GIVEN RECORDS -
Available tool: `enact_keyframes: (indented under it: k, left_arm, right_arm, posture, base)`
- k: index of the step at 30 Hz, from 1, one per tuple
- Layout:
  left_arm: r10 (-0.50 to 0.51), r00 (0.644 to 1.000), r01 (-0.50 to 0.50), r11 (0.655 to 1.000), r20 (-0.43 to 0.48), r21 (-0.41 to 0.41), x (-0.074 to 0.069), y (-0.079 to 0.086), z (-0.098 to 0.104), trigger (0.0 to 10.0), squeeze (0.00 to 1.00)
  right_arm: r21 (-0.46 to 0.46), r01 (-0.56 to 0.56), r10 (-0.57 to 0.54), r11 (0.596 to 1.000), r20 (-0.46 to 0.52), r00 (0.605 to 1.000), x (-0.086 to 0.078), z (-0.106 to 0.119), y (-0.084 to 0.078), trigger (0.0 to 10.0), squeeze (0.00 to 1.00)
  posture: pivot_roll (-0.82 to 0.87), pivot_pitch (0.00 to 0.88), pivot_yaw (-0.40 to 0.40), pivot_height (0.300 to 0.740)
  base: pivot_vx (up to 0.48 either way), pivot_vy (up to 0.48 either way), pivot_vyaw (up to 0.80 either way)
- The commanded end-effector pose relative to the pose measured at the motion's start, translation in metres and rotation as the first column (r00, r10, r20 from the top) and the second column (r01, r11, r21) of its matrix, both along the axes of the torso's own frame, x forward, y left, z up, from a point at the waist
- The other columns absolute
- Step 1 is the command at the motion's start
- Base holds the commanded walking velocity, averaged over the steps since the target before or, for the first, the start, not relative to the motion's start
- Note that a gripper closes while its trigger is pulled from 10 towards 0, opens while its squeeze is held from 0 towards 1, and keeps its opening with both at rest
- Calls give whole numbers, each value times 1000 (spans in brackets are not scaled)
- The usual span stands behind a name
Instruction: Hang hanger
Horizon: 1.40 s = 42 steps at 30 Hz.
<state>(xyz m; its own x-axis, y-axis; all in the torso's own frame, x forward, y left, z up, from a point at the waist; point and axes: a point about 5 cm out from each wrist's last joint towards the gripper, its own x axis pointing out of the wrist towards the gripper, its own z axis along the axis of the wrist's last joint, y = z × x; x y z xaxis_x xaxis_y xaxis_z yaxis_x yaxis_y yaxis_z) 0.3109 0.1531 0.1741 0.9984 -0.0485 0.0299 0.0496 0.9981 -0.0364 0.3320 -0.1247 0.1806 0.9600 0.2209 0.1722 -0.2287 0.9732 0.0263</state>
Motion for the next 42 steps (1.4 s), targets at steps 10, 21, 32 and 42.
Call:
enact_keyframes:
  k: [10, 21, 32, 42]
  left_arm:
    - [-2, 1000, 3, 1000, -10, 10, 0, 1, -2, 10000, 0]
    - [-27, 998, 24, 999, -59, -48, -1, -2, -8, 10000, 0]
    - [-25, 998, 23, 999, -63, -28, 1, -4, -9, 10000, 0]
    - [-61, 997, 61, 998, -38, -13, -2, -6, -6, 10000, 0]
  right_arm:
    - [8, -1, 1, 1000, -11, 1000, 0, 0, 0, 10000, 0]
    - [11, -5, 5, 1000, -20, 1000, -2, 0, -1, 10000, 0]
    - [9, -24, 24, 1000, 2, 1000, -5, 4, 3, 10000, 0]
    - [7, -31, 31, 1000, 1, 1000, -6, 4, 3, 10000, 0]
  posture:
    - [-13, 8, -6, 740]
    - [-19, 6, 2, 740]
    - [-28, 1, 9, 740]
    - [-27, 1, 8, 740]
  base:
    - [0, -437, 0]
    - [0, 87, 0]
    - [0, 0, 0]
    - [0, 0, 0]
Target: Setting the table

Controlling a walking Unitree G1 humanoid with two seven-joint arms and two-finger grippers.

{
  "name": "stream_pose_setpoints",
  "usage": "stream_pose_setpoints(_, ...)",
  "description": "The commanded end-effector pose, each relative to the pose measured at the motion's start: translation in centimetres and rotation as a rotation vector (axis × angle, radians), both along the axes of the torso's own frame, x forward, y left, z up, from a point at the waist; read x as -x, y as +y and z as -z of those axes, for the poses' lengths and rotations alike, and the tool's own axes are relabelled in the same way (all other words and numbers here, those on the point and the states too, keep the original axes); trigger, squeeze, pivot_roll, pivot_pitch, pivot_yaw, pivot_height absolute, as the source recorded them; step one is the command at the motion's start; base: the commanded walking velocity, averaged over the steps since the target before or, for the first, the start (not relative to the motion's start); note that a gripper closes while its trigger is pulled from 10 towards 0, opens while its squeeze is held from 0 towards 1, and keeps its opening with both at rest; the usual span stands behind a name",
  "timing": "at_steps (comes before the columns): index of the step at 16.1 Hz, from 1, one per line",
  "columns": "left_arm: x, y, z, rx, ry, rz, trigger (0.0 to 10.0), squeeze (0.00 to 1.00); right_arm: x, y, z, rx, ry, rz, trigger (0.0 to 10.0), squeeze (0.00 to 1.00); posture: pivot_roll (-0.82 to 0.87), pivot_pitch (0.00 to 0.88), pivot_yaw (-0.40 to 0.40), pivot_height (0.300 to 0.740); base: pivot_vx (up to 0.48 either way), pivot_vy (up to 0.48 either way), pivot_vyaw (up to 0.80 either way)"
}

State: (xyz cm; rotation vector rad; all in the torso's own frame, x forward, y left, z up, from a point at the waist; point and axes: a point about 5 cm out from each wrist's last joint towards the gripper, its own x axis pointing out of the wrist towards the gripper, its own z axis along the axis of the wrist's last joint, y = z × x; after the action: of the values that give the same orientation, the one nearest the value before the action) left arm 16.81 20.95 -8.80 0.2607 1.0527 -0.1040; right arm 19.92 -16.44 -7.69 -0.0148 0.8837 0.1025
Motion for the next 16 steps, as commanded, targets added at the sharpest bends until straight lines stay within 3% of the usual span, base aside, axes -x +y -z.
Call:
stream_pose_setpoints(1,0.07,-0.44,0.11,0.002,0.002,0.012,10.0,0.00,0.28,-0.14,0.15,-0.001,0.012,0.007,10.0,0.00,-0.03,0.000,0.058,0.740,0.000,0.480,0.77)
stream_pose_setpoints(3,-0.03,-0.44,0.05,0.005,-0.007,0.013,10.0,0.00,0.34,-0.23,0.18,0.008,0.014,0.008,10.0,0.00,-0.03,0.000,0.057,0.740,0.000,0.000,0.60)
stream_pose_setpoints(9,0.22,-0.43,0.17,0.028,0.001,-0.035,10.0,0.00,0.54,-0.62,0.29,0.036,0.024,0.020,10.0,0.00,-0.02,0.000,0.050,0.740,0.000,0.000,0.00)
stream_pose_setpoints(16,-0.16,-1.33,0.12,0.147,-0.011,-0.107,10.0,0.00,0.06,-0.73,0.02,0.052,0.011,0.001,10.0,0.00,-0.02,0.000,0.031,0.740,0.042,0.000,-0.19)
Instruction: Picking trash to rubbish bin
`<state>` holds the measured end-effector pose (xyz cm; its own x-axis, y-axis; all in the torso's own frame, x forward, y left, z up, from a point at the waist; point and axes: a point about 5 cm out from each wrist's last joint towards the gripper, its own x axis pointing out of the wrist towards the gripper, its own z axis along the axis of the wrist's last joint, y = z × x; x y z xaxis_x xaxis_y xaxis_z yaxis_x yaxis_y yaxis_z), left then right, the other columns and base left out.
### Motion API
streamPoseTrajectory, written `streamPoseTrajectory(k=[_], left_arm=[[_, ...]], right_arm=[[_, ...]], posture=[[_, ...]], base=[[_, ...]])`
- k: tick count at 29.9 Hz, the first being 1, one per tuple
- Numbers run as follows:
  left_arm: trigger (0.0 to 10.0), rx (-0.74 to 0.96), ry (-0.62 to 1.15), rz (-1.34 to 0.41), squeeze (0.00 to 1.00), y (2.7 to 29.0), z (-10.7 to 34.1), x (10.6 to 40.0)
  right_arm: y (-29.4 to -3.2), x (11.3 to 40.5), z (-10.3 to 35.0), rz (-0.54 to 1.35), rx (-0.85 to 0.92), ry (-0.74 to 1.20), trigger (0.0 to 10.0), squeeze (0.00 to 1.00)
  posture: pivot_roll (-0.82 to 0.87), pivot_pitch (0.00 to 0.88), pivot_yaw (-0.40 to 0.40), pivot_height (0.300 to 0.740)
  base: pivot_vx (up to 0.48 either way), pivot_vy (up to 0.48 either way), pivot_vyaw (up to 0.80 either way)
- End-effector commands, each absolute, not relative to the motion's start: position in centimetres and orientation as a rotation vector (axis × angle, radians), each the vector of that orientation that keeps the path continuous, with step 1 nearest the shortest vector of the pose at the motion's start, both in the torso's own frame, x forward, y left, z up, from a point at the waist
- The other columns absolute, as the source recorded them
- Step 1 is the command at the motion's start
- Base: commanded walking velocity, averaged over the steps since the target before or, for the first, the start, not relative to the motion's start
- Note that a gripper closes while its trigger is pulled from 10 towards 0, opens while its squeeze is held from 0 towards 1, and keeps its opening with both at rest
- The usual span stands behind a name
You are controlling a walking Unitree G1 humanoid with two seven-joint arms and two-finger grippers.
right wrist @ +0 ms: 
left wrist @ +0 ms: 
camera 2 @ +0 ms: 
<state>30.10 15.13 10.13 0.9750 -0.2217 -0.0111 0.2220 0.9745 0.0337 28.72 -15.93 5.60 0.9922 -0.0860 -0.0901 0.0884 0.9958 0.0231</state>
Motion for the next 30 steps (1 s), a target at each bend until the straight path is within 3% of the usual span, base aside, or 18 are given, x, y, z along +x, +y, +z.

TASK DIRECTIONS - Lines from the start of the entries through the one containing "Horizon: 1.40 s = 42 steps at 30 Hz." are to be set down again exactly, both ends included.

SOLUTION FOR THIS TASK -
Available tool: `enact_keyframes: (indented under it: k, left_arm, right_arm, posture, base)`
- k: index of the step at 30 Hz, from 1, one per tuple
- Layout:
  left_arm: r10 (-0.50 to 0.51), r00 (0.644 to 1.000), r01 (-0.50 to 0.50), r11 (0.655 to 1.000), r20 (-0.43 to 0.48), r21 (-0.41 to 0.41), x (-0.074 to 0.069), y (-0.079 to 0.086), z (-0.098 to 0.104), trigger (0.0 to 10.0), squeeze (0.00 to 1.00)
  right_arm: r21 (-0.46 to 0.46), r01 (-0.56 to 0.56), r10 (-0.57 to 0.54), r11 (0.596 to 1.000), r20 (-0.46 to 0.52), r00 (0.605 to 1.000), x (-0.086 to 0.078), z (-0.106 to 0.119), y (-0.084 to 0.078), trigger (0.0 to 10.0), squeeze (0.00 to 1.00)
  posture: pivot_roll (-0.82 to 0.87), pivot_pitch (0.00 to 0.88), pivot_yaw (-0.40 to 0.40), pivot_height (0.300 to 0.740)
  base: pivot_vx (up to 0.48 either way), pivot_vy (up to 0.48 either way), pivot_vyaw (up to 0.80 either way)
- The commanded end-effector pose relative to the pose measured at the motion's start, translation in metres and rotation as the first column (r00, r10, r20 from the top) and the second column (r01, r11, r21) of its matrix, both along the axes of the torso's own frame, x forward, y left, z up, from a point at the waist
- The other columns absolute
- Step 1 is the command at the motion's start
- Base holds the commanded walking velocity, averaged over the steps since the target before or, for the first, the start, not relative to the motion's start
- Note that a gripper closes while its trigger is pulled from 10 towards 0, opens while its squeeze is held from 0 towards 1, and keeps its opening with both at rest
- Calls give whole numbers, each value times 1000 (spans in brackets are not scaled)
- The usual span stands behind a name
Instruction: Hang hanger
Horizon: 1.40 s = 42 steps at 30 Hz.

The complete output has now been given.